Dawn did not arrive so much as relent. Gray light seeped through the stable's filth-streaked windows and made the room look tired. Outside, the city smoked. The port fires had been put out; the charred ruins still smoldered. A lone fire bell clanged somewhere in the distance.

Inside, the air smelled of horse, hay, and cooling blood. Koba, Pavel, Murat, and Ivan worked quietly, taking the uniforms off the three Russian soldiers they had killed. The night's brutality was finished; now came the close, ugly work.

Jake Vance's head filled with noise he could not share. This was not the remote, clinical violence he had read about in history books. It was hands-on, immediate. He had to touch the bodies. He had to strip them. He had to make the dead into something he could wear.

Koba — the other man inside him — was steady. He moved like someone doing practical, necessary work. He unpinned chevrons, memorized the placement of regimental patches, checked pockets. A half-eaten apple. A letter from Tver. A cheap tin Saint George. He catalogued these things like data points, not memories. They were material for a disguise.

Anya ran the final preparations. She did not sew and did not polish boots; she taught appearances. She paced around them, correcting posture and small gestures until every motion felt like habit rather than performance.

"No," she cut Ivan off as he wrestled with the gaiters. "Buckles on the outside. Again."

Koba, now in the sergeant's coat, looked different. The uniform gave him a shape the room respected. Anya watched him, sharp and unforgiving.

"Your salute," she ordered. "From the temple. Snap it — bored. A real soldier does not perform. He dismisses."

He snapped the salute. It was too obvious.

"You look like a student pretending," she said. "Be weary. Be small with your motion. A sergeant is tired of everything."

Her role had changed. She was not a fan now; she was his drill sergeant. Survival depended on precision.

"You will use ranks only," she told them. "Koba — Sergeant Orlov. The rest — privates. No talking unless spoken to. No smoking on the platform. No slouching. Semyonovsky Regiment. Discipline. If you are sloppy, your face will never be the problem."

As they finished checks and loaded weapons, Koba and Anya shared a look that carried everything they would not say aloud.

"You should come," Koba said. It sounded like logistics, not pleading. "You think sharp. That matters."

Anya paused. Something flickered across her face and then was gone.

"No," she said. "We need four soldiers. A woman is a flaw in the cover story. Timur needs someone here who thinks. Without me, his new power falls apart. I will use the chaos you make to build strength where I stand. When you return, you'll have ports and harbors. For now, go."

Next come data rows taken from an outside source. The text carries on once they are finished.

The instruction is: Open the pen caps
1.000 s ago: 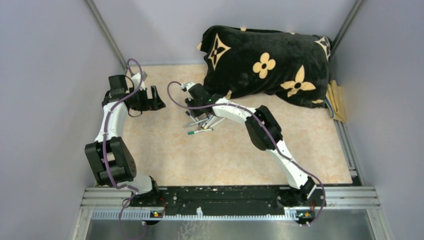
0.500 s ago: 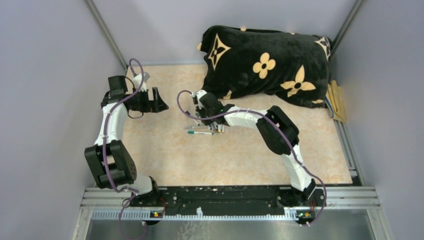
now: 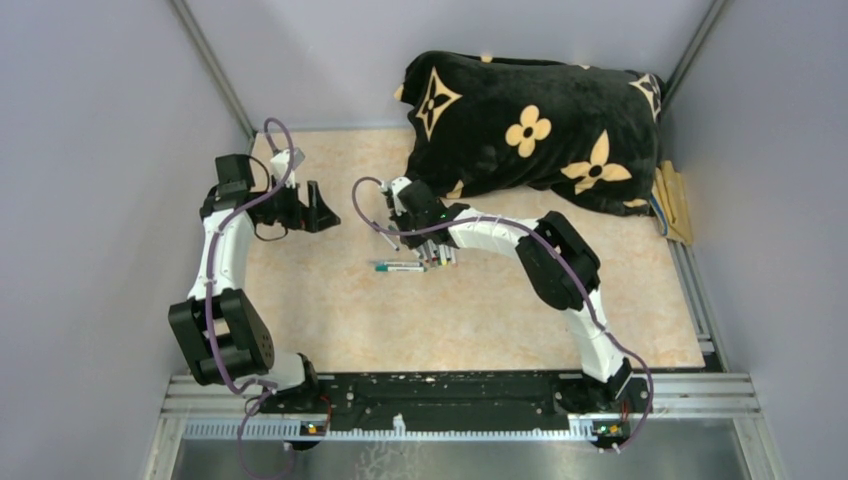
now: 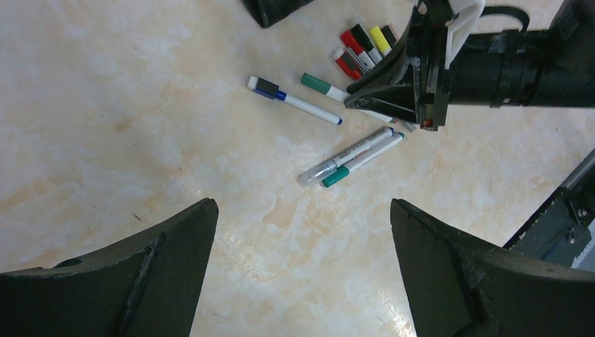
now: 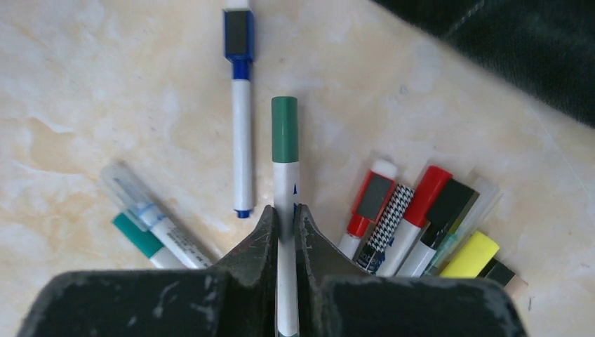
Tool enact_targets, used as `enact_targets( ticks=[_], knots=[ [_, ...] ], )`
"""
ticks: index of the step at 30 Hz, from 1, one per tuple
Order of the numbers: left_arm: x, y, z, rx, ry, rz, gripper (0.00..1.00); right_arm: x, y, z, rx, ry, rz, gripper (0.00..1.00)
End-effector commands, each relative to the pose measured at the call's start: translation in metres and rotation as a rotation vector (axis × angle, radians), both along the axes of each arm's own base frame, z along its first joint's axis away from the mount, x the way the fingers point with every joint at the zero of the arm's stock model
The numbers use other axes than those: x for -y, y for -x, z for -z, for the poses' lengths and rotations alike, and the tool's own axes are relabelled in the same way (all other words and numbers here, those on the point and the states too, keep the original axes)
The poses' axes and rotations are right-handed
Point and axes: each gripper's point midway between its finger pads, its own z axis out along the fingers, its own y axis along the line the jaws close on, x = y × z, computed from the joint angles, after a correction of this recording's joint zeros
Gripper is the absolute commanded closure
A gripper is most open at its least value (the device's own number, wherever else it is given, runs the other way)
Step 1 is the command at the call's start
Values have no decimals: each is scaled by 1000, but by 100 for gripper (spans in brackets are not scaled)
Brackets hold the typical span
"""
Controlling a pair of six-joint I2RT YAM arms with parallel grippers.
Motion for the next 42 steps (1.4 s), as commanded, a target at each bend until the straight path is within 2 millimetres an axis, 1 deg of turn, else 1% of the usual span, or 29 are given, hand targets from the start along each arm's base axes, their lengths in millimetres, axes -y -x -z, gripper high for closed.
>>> enact_targets(
  ticks=[1,2,5,9,12,13,15,17,21,23,27,29,32,37,39,42],
  knots=[
    [15,19,-2,47,17,133,1,-33,-3,-89,59,-169,-80,100],
    [18,22,-2,77,12,175,1,-35,0,-100,50,-197,-95,100],
    [29,31,1,155,3,285,1,-35,10,-120,3,-268,-134,100],
    [42,41,10,251,-43,418,1,-25,28,-136,-82,-355,-186,100],
    [54,47,20,316,-149,547,1,-16,47,-143,-159,-423,-244,100],
    [58,49,25,332,-200,590,1,-13,52,-145,-182,-441,-262,100],
    [71,57,27,397,-268,695,1,-10,67,-146,-235,-465,-311,100],
    [83,64,20,499,-298,782,1,-6,80,-143,-283,-461,-354,100],
    [99,76,10,658,-358,906,1,2,100,-135,-360,-442,-410,100],
    [103,80,10,689,-391,945,1,4,109,-134,-390,-450,-434,100],
    [113,93,17,689,-405,1025,2,3,123,-143,-437,-510,-476,100],
    [118,97,19,688,-397,1046,6,0,127,-150,-455,-550,-494,100],
    [121,100,22,680,-422,1084,15,-2,131,-156,-470,-582,-512,100],
    [115,101,41,630,-514,1134,25,-4,136,-165,-500,-623,-531,100],
    [115,99,43,631,-528,1131,27,-5,136,-166,-505,-627,-532,100],
    [122,96,37,664,-529,1121,30,-7,137,-166,-514,-628,-533,100]
  ],
)
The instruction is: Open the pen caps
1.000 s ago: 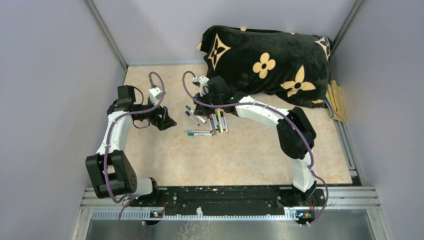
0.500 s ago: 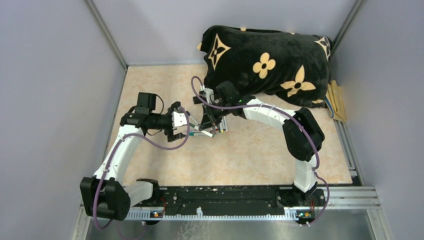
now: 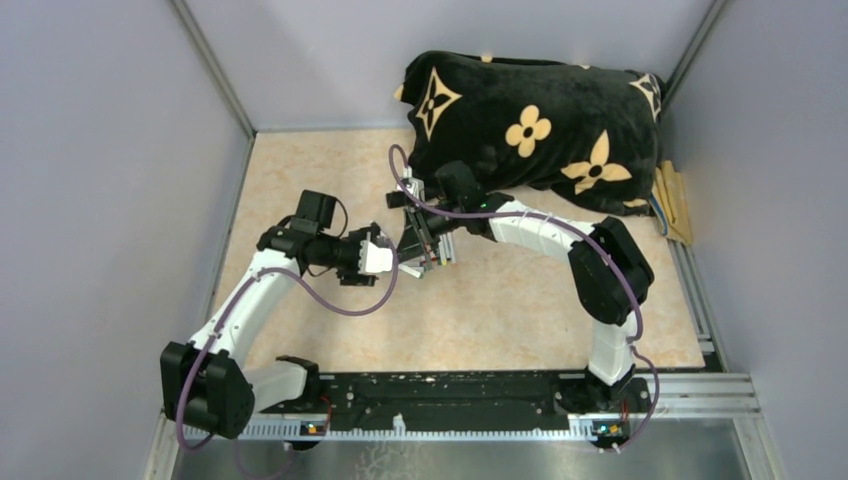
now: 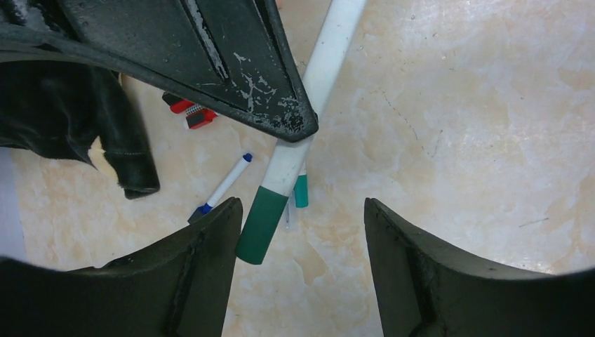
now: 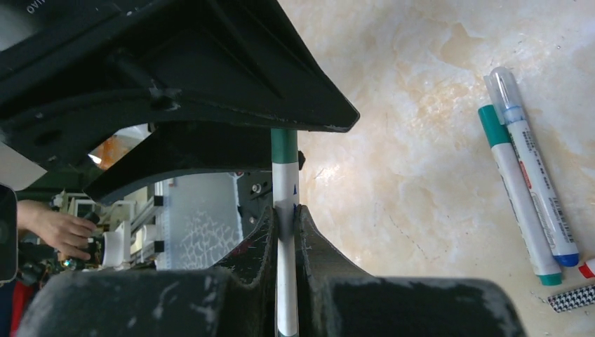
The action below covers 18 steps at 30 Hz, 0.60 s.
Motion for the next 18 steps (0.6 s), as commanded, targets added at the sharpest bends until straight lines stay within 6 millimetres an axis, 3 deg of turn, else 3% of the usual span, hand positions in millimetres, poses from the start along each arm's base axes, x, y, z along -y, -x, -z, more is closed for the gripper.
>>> enact_targets(
  ticks=[1,5,10,12,15,18],
  knots=[
    [6,-1,0,35,-12,31,32,-5,7,-34,38,-86,-37,100],
    [10,-3,-3,30,-17,25,49,-8,6,-28,25,-66,-38,100],
    [10,-1,4,11,-49,15,81,-10,5,-23,7,-49,-34,100],
    [10,-1,6,1,-61,6,97,-11,4,-20,-1,-42,-28,89],
    [9,-4,5,-4,-64,-18,100,-10,5,-22,-9,-50,-18,73],
    [9,-8,2,9,-60,-37,100,-7,9,-23,-16,-64,1,68]
  ],
)
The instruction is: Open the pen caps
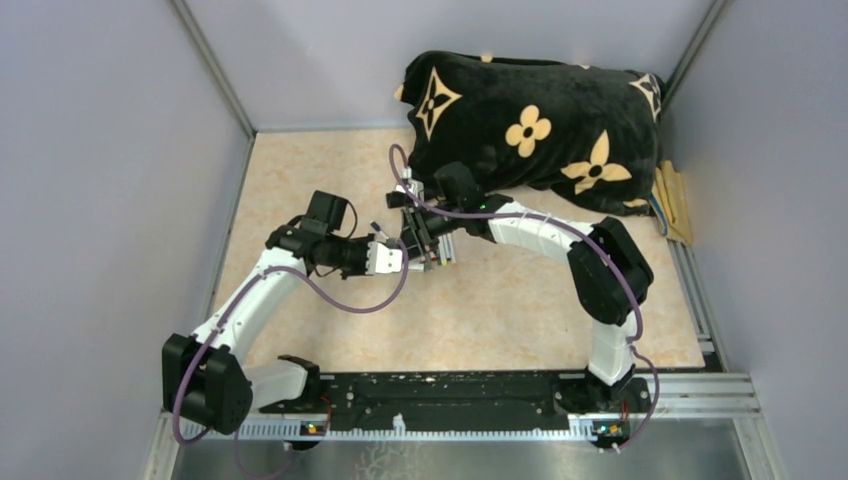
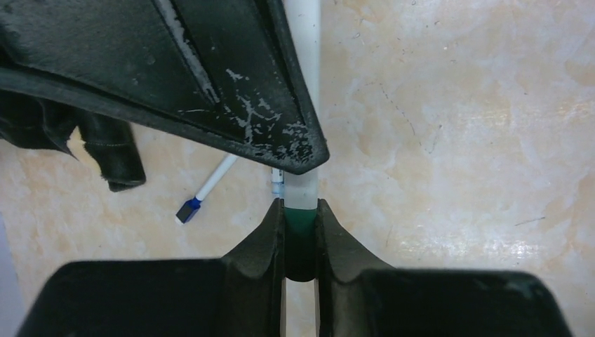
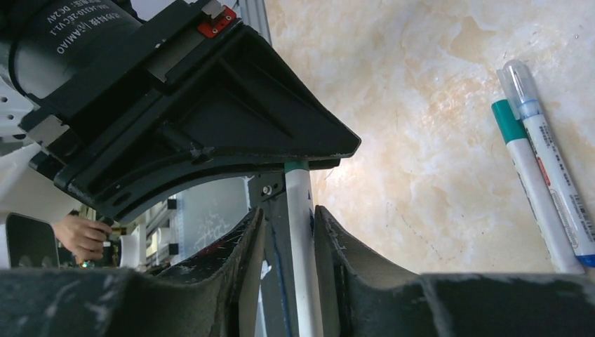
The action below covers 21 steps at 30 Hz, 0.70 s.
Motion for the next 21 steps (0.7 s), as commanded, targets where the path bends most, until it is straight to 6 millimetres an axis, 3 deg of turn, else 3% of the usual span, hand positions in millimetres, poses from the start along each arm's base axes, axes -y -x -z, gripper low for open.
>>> enact_targets(
  ticks=[1,9,15,21],
  knots=[
    [4,-9,-11,36,17,-19,100,-4,4,-21,33,-78,5,67],
    [4,-11,-17,65,25,-23,100,4,12,-20,30,-80,18,68],
    [2,-7,-14,77,4,10,100,3,10,-31,35,-110,42,98],
    [-10,-16,-9,142,-77,4,100,9,8,-29,55,-58,77,100]
  ],
)
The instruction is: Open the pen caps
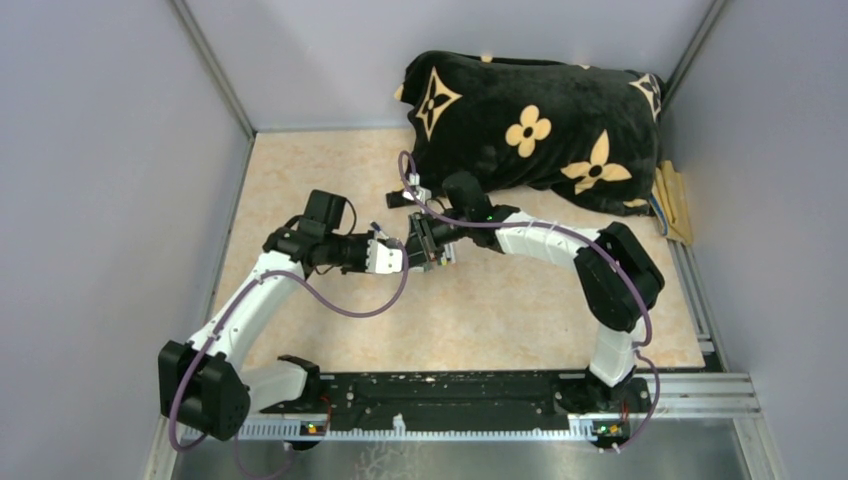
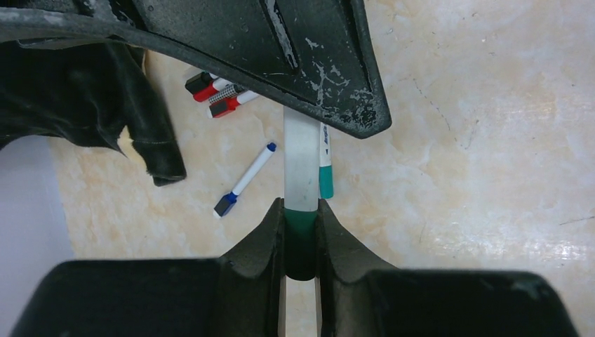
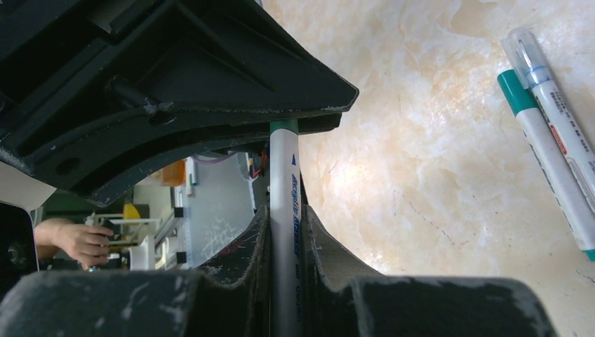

No theatrics, no soft goodbyes. They divided tasks like commanders apportioning troops.

In his office, Prime Minister Stolypin turned the small silver Chechen button in his palm. It was heavy and cold. The hunt for the fugitive had failed at catching the man. The chase for his network had to begin.

"Forget the ghost," he told Colonel Sazonov. He set the button on the desk. "Find Timur's associates. Every enforcer, every merchant who pays protection, every corrupt cop. Raid the teahouses. Dismantle the safe houses. Squeeze the city until it gives us a name."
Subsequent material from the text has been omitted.